- **Exercise**
Below are records; reproduce exactly the lines from the one that has "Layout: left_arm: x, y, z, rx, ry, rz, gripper" through the one that has "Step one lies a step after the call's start", ends included, and nothing more.

- **Available data**
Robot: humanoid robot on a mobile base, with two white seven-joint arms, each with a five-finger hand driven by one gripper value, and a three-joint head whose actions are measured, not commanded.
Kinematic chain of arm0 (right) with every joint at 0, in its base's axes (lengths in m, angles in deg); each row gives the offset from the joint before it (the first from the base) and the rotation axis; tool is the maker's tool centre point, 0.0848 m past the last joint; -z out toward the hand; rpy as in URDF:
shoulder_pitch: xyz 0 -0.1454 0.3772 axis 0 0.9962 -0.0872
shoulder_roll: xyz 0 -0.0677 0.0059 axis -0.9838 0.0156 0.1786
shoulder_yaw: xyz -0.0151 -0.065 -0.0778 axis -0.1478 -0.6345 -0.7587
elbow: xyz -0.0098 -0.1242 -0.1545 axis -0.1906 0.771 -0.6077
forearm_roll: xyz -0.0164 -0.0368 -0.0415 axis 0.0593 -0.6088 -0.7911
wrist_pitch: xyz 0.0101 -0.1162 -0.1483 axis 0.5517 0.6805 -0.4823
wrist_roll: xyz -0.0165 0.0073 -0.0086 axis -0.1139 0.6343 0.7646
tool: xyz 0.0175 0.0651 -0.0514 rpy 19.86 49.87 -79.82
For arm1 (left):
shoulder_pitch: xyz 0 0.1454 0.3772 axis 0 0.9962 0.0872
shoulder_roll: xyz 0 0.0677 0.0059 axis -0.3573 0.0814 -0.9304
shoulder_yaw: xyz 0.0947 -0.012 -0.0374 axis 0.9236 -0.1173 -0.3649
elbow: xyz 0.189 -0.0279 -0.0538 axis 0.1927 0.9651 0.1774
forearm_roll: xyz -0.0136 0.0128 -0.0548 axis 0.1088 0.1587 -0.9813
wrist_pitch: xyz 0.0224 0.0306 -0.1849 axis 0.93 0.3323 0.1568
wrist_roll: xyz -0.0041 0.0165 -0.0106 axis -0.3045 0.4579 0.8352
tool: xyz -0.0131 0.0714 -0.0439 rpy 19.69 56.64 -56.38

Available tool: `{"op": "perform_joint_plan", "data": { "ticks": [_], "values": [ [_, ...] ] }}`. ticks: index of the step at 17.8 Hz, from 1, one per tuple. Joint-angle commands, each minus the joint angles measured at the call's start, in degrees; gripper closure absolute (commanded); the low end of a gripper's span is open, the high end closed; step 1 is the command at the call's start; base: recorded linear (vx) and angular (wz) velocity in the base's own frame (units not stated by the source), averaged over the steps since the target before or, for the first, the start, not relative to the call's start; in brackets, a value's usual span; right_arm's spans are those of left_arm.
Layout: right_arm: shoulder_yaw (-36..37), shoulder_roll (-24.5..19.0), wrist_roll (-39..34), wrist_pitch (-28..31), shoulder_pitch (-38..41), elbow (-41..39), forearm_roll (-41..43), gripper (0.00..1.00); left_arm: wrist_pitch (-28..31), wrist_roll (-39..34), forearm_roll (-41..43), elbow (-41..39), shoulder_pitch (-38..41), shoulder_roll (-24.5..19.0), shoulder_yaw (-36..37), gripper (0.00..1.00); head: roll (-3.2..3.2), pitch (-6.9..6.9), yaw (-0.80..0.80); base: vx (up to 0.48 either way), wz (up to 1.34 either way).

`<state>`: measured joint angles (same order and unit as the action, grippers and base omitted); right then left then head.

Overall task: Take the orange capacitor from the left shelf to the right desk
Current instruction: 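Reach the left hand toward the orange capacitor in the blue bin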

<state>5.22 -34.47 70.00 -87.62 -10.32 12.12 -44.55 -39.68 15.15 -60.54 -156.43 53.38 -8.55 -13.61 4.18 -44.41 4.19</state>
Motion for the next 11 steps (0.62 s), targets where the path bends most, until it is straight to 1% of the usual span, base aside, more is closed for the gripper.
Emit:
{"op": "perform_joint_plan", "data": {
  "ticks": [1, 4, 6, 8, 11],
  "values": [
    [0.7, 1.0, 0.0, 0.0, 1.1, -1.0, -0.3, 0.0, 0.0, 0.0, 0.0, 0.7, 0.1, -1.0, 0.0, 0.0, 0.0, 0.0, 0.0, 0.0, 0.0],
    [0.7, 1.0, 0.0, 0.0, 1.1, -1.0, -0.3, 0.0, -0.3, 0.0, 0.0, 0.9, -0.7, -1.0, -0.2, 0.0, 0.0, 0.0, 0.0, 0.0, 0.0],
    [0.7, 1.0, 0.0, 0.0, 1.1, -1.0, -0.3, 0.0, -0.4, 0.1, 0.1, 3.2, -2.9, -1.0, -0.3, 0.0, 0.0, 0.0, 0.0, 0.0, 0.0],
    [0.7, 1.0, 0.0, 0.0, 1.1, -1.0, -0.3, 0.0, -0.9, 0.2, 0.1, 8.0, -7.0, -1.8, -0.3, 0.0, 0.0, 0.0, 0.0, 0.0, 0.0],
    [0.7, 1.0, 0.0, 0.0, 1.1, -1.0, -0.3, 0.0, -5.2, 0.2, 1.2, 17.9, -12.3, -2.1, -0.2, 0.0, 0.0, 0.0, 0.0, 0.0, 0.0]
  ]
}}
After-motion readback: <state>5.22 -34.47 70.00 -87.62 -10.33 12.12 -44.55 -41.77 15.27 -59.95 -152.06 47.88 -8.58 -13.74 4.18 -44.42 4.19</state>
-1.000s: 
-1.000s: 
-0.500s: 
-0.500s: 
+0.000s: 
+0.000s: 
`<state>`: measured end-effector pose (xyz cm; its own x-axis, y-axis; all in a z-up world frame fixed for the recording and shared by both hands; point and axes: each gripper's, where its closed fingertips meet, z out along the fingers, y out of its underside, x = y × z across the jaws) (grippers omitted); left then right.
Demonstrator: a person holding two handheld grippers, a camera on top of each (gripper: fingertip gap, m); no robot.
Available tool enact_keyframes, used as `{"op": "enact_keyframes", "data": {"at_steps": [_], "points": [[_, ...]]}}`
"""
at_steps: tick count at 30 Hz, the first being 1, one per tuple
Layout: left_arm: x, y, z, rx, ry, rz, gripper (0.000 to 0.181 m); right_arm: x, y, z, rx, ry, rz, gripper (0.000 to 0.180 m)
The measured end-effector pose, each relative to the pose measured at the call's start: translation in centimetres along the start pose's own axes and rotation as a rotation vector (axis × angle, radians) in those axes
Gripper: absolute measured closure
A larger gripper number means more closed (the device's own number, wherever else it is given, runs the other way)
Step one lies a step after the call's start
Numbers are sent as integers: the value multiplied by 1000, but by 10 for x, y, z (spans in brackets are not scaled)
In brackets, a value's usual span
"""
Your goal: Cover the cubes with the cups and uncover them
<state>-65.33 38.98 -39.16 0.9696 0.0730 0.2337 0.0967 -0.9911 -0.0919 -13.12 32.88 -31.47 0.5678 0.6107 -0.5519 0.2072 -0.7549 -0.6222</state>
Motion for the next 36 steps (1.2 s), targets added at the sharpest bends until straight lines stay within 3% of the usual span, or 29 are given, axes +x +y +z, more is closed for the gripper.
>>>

- **Reply**
Layout: left_arm: x, y, z, rx, ry, rz, gripper (0.000 to 0.181 m); right_arm: x, y, z, rx, ry, rz, gripper (0.000 to 0.180 m)
The measured end-effector pose, each relative to the pose measured at the call's start: translation in centimetres along the start pose's own axes and rotation as a rotation vector (axis × angle, radians) in those axes
Gripper: absolute measured closure
A larger gripper number means more closed (the device's own number, wherever else it is given, runs the other way)
Step one lies a step after the call's start

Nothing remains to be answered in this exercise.